■ **Provided entries**

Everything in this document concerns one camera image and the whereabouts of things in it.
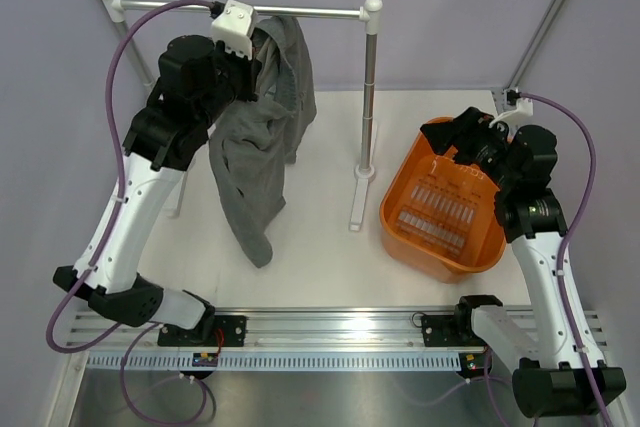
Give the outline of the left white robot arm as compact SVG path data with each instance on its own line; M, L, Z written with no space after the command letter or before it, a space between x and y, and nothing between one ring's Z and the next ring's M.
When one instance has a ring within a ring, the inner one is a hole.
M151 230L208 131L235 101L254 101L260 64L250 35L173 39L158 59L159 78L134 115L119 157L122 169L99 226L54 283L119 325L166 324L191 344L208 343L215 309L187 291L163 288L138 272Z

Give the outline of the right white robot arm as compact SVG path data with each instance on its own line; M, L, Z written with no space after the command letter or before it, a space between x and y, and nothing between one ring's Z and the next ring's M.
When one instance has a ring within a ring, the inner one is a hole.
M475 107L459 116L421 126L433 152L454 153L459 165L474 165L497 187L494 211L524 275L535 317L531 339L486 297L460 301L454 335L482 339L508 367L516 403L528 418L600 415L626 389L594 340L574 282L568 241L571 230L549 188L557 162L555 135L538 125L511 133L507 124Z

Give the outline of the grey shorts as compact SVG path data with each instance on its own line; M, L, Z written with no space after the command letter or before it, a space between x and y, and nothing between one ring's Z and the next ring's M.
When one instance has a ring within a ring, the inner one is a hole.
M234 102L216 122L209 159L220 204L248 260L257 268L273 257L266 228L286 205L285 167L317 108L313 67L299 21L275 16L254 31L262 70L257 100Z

--

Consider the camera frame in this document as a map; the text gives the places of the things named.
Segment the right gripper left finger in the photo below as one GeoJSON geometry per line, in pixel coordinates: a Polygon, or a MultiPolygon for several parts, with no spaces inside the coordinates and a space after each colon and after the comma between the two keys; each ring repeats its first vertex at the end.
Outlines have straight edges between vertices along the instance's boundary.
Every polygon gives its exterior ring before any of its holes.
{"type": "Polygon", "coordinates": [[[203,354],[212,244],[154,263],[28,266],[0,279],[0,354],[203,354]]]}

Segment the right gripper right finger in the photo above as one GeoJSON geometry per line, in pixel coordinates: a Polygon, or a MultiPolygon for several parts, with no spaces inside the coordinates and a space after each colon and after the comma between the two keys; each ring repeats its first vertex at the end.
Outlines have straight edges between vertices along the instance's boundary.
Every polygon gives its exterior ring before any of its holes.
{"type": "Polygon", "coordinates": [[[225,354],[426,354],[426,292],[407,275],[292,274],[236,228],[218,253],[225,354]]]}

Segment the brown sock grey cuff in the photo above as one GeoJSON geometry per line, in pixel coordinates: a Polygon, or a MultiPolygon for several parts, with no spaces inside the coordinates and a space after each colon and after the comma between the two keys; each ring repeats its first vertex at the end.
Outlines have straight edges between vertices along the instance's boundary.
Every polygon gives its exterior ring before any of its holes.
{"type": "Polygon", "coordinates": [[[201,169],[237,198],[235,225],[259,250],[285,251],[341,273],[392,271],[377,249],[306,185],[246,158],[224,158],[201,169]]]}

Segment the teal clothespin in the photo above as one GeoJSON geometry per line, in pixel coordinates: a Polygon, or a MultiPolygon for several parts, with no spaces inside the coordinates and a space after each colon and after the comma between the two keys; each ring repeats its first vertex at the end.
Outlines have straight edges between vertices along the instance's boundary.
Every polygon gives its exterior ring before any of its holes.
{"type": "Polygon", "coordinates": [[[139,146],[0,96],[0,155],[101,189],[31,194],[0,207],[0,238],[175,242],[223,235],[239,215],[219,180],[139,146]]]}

■ **Your objective**
Where a line above includes "grey", copy that line.

■ **Exercise result**
Give the outline of the grey shorts as compact SVG path data with each instance on its own line; M, L, Z written with no space after the command letter or before it, a space between x and y, and nothing between one ring's Z and the next ring's M.
Segment the brown sock grey cuff in the photo above as one GeoJSON geometry per line, in pixel coordinates: a Polygon, or a MultiPolygon for several parts, with no spaces inside the coordinates and a space after each colon and after the comma between the two keys; each ring repeats its first vertex at the end.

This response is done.